Ever since “Love Actually” won over movie goers and critics, Hollywood has been trying to replicate its success. Who doesn’t love a romantic comedy filled with a star-studded cast? On paper, having a long list of marquee names seems like a surefire way of making a hit movie. Then when you throw director director Garry Marshall of “Pretty Woman” fame in the mix, it’s as good as gold. Sadly, that’s not the case.

Let me just preface this and say that lighthearted rom-coms are my favorite genre. Sometimes you just want to escape and not have to analyze the truer meaning of a movie. Marshall gave a decent effort with “Valentine’s Day“, but it certainly had its flaws. You’d think the second time around trying to mesh a dozen or so stories would produce a better movie. Just like real-life New Year’s Eve parties, it didn’t live up to the hype. If “Valentine’s Day” was a poor man’s “Love Actually”, then “New Year’s Eve” is a poor man’s “Valentine’s Day”. Yup, it wasn’t that good.

Not to say it was all bad. It did have some redeeming qualities. With so many actors and storylines interweaving, you’re bound to get a few things right. That’s the case with Zac Efron and Michelle Pfeiffer’s storyline. Pfeiffer gives a list to Efron’s character and promises him highly-coveted tickets to the “it” party if he helps fulfill her resolutions. PS. How awesome is that idea to do resolutions before NYE and then celebrate later that night? I’m so going to do that. Their chemistry was captivating, and not in a May-December romance kind of way. I honestly could’ve watched an entire movie based on Efron’s creative solutions to grant some of Pfeiffer’s trickier requests.

Other standouts for me include both Halle Berry and Hilary Swank’s second half of their story arc. Both had me a tad misty with their emotional reveals. On a completely different front “Modern Family’s” Sofia Vergara and comedian Russell Peters made the audience laugh with their comic relief. In hindsight, I’m not sure if their lines were all that funny or merely the way they delivered them with their accents. Either way, I enjoyed them tremendously.

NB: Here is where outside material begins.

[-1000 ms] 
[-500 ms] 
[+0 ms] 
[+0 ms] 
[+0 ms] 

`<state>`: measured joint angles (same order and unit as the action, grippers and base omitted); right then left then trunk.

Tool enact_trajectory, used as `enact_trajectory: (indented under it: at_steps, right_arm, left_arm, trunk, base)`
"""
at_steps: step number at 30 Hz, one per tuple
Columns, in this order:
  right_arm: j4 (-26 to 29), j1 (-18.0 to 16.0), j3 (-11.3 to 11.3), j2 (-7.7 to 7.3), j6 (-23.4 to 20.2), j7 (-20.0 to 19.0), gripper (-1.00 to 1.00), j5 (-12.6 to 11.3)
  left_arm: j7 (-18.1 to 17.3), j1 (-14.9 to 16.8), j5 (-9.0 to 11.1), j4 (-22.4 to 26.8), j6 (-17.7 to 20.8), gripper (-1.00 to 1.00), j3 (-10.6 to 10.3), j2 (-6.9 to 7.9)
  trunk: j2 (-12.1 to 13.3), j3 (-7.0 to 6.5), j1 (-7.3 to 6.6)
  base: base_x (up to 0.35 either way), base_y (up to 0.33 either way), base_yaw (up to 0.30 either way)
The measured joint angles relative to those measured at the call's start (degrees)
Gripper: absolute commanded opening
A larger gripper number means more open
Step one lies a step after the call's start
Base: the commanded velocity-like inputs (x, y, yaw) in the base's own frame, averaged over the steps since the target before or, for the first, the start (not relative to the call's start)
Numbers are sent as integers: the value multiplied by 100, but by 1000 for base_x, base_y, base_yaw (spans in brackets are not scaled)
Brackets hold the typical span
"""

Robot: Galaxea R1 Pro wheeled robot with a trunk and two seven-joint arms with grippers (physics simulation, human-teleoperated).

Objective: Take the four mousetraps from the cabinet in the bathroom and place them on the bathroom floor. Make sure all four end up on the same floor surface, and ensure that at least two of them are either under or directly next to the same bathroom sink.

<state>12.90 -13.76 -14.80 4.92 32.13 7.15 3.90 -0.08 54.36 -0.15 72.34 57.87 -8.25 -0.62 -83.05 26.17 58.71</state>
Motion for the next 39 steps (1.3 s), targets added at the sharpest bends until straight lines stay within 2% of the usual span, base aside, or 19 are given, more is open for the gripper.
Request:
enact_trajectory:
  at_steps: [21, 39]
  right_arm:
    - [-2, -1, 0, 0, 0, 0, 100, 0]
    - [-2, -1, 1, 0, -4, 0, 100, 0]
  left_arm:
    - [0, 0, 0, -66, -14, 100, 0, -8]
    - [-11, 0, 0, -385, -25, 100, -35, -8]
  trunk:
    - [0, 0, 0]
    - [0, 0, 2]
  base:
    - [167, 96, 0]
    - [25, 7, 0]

Everyone else I didn’t mention, was absolutely atrocious. I love me some Josh Duhamel, but I was bored whenever he came on. The big mystery for him was who he was going to meet up at midnight. At one point you thought it was this actress, and then another. In the end, the writers picked the absolute worst one, IMHO.

Also boring me were Katherine Heigl and Jon Bon Jovi’s scenes. I was far more interested in eating my nachos then watching them. And don’t even get me started on Sarah Jessica Parker. I love Carrie Bradshaw as much as the next gay man but I think it’s time she hangs up this genre. During this week’s episode of “Glee”, they quoted “hold on to 16 for as long as you can” from Mellancamp’s “Jack & Diane“. Well, change that number to 40 and that’s what SJP is trying to do. Even Julia Roberts has ditched being a lead in the romantic comedy genre. PS. I think Heigl should also heed that advice too. She should just head back to Grey’s Anatomy. Speaking of television actresses, whenever Lea Michele showed up, I kept thinking to myself, why is Rachel Berry dressing so slutty?

If you’re looking to take a break from the hordes of people at the mall and just want some mindless numbing entertainment, then “New Year’s Eve” is up your alley. The movie was the first time, a movie was allowed to shoot in Times Square during the dropping of the ball. After this, I think it’ll be the last. Garry Marshall likes to cast Hector Elizondo in his films because he considers him to be his good luck charm. Sadly, even his brief appearance couldn’t save the entire film. I recommend you wait for this on home video or when TNT, TBS or whatever network buys the rights, and airs it on a yearly basis during the holiday season. In a rewriting of Auld Lang Syne, this new acquaintance SHOULD BE forgotten.

Movie Rating: 2.5 out of 5 stars.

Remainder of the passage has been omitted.